Записки секретаря военного трибунала | страница 29



Ветров при отходе немецких войск бежал с немцами, но был пойман и возвращен на место совершения преступлений. Когда его судили и приговорили к расстрелу, то Молдавская была главным свидетелем. Она была важным свидетелем и при рассмотрении в нашем Военном трибунале дела по обвинению старосты станицы Успенской, ибо дала показания об обнаруженных в доме старосты вещах, которые раньше принадлежали ее уничтоженной семье.

На Кубани в период немецкой оккупации большое число местных жителей служило в полиции и жандармерии. Считалось, что невозможно осудить всех, служивших в полиции. Военным трибуналом было дано указание, кого и как судить из числа бывших полицейских. Если человек служил в полиции, но активности не проявлял, то его вообще не судили. Если служил в полиции и проявлял активность, то ему грозило лишение свободы на срок до 10 лет. Если принимал участие в избиениях или издевательствах над советскими гражданами и военнопленными, то мог быть осужден к каторжным работам. Если принимал участие в уничтожении советских граждан и военнопленных, то мог быть приговорен к расстрелу, а после вступления в силу Указа Президиума Верховного Совета от 19 апреля 1943 года — к смертной казни через повешение.

Та или другая степень участия полицейских и старост в карательных операциях, в том числе в операциях по уничтожению евреев, выявлялась подчас случайно. Помню, приехал наш Военный трибунал из Армавира в одну из кубанских станиц рассматривать ряд дел. Трибунал должен был судить среди других полицейского, которого в этой станице все хорошо знали. До службы в полиции, в советское время, он работал киномехаником, а это лицо в сельской местности всегда известное. Он служил активно в полиции и скорее всего должен был быть осужден к лишению свободы. Как-то вечером я беседовал с хозяйкой дома, в котором поселился в этой станице на время выездной сессии нашего Военного трибунала. Она мне рассказала, что этот полицейский, бывший киномеханик, в день, когда расстреливали евреев, заходил к ней в дом одолжить лопату.
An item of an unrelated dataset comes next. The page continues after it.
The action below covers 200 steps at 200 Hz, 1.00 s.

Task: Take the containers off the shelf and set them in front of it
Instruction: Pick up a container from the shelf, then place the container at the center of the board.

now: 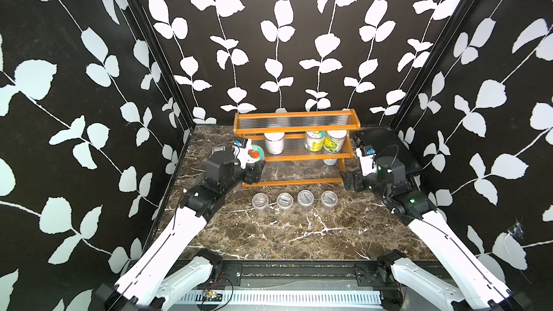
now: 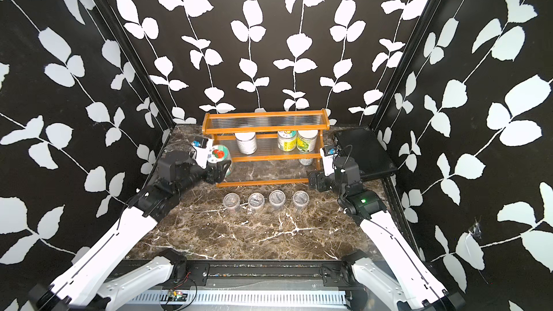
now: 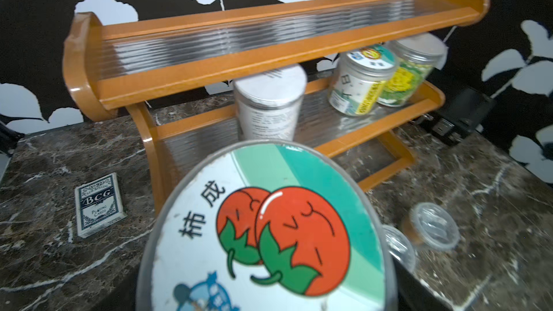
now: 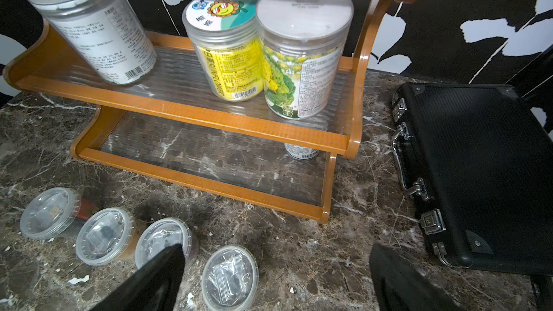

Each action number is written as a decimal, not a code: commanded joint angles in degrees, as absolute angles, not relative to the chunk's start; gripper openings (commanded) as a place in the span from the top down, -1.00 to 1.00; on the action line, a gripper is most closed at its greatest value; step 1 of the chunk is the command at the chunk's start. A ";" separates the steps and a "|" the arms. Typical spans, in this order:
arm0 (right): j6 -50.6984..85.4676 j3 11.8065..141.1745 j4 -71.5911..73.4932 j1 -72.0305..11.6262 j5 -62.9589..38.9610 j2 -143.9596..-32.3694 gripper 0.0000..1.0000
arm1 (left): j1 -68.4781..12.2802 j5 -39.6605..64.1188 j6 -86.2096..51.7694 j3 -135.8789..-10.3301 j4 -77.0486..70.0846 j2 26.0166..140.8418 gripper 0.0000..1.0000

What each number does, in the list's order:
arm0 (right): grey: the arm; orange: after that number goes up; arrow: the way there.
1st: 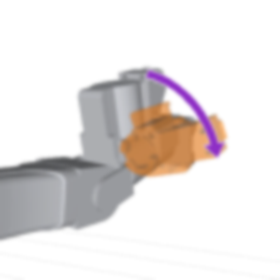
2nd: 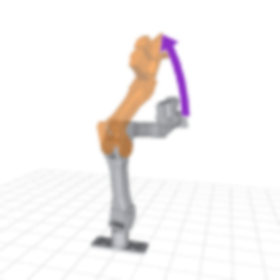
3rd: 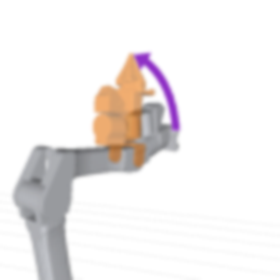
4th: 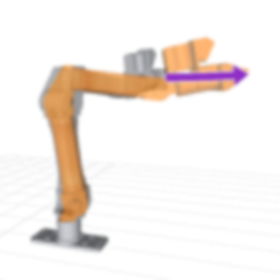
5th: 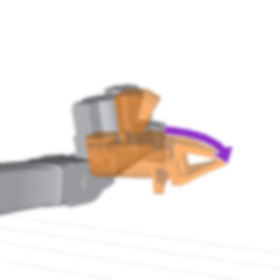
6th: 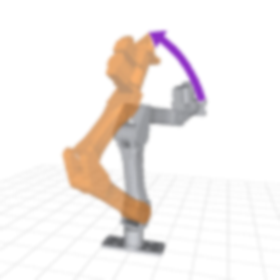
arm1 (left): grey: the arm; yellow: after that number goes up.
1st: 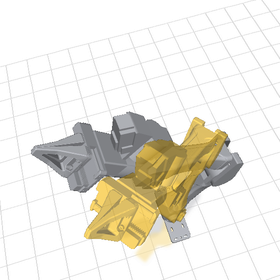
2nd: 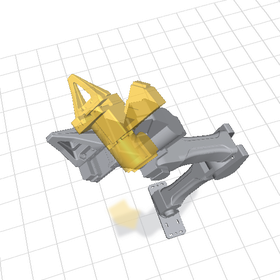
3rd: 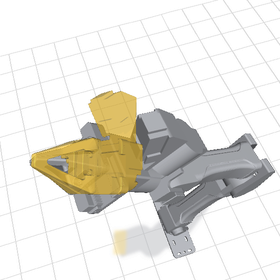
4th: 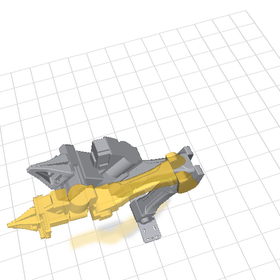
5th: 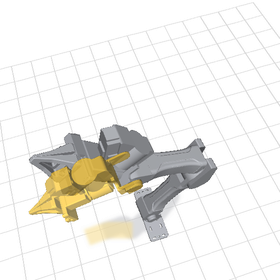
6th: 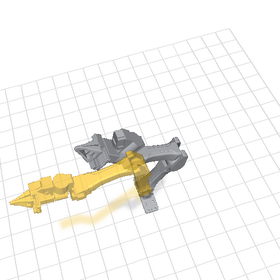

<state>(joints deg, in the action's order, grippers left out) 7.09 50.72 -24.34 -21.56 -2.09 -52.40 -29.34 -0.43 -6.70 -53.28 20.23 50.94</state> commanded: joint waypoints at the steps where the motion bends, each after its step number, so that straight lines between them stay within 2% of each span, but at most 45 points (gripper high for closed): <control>1: 6.44 48.98 -22.11 -21.21 -5.12 -52.91 -1.00 | -32.31 -4.71 -9.42 -50.20 26.10 45.74 -0.38; 38: 7.59 48.17 -20.55 -21.27 -10.89 -54.22 -1.00 | -44.87 -13.99 -13.52 -45.89 30.40 41.51 -0.36; 95: 7.96 47.55 -19.69 -21.81 -15.37 -54.49 -1.00 | -56.80 -21.66 -20.95 -40.49 33.36 41.38 -0.34; 157: 6.80 47.97 -18.86 -24.71 -17.80 -55.10 -1.00 | -58.54 -21.36 -29.38 -30.43 32.84 41.13 -0.35; 200: 6.03 48.83 -18.28 -26.34 -17.25 -56.44 -0.99 | -58.58 -21.19 -32.66 -25.21 26.68 42.90 -0.36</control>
Ее рассказ нуждался в проверке. Но при подтверждении это означало, что бывший киномеханик по крайней мере закапывал трупы, а может быть, и участвовал в расстреле. В этом случае ему грозило уже не лишение свободы, а каторжные работы или смертная казнь.

Кроме массовых расстрелов евреев — беженцев с Украины, из всех эвакуированных на Кубань ленинградских детских домов и детских садов отбирали еврейских детей, помещали их в автомашины — душегубки, отравляли газом, а детские трупы сжигали или закапывали. После ухода немцев с Кубани приезжали иногда родители разыскивать своих детей. Были редкие случаи, когда местные жительницы, кубанские казачки, забирали к себе еврейских детей, которым грозила гибель, и скрывали их у себя, рискуя жизнью. Помню случай, когда еврей — офицер Красной армии — после изгнания немцев с Кубани нашел своего ребенка в доме вдовы-казачки, скрывавшей мальчика все дни оккупации. У этого офицера погибла при бомбежке жена, и он женился на женщине, спасшей его ребенка. Но все же случаи, когда местное население спасало еврейских детей, были весьма редкими. Общим правилом было другое — активное участие всего местного населения, старост, полицейских, жандармов в розыске и обнаружении всех скрывавшихся евреев, в акциях по их уничтожению и в дележе изъятого у них имущества. Кубанская земля обильно полита еврейской кровью. В ней нашли последнее пристанище тысячи украинских евреев и многие сотни еврейских детей из Ленинграда. До сих пор не все участники этих кровавых злодеяний понесли заслуженное наказание, а советские власти и во время «гласности» не допускают в печать правдивую информацию о событиях тех лет.